Problem description: Please restate word for word only the lines that start at the one containing "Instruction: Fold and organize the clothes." and continue to the final line of the material.

--------------------------------------------------

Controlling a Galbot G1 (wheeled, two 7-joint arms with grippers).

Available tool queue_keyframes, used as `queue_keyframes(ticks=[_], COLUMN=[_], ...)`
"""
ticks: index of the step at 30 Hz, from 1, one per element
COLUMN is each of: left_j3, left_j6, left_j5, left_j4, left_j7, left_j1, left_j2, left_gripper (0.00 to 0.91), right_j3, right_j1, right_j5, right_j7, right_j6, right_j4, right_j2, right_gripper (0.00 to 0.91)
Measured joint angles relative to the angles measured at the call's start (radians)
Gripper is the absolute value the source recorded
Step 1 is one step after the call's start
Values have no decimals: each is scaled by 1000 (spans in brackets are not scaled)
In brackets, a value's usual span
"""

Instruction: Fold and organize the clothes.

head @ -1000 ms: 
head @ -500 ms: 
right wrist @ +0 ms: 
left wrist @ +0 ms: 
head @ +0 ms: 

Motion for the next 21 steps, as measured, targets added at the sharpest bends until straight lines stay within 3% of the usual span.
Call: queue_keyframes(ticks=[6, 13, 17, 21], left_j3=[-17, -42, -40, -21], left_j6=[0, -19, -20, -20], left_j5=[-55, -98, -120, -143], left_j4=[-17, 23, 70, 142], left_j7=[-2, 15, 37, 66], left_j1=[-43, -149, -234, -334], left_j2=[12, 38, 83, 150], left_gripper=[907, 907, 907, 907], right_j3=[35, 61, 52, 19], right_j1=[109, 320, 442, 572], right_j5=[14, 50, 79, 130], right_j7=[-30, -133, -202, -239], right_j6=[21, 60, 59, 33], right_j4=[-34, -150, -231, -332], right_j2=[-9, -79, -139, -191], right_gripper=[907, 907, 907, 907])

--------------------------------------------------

Answer to this task:
Instruction: Fold and organize the clothes.

head @ -1000 ms: 
head @ -500 ms: 
right wrist @ +0 ms: 
left wrist @ +0 ms: 
head @ +0 ms: 

Motion for the next 21 steps, as measured, targets added at the sharpest bends until straight lines stay within 3% of the usual span.
Call: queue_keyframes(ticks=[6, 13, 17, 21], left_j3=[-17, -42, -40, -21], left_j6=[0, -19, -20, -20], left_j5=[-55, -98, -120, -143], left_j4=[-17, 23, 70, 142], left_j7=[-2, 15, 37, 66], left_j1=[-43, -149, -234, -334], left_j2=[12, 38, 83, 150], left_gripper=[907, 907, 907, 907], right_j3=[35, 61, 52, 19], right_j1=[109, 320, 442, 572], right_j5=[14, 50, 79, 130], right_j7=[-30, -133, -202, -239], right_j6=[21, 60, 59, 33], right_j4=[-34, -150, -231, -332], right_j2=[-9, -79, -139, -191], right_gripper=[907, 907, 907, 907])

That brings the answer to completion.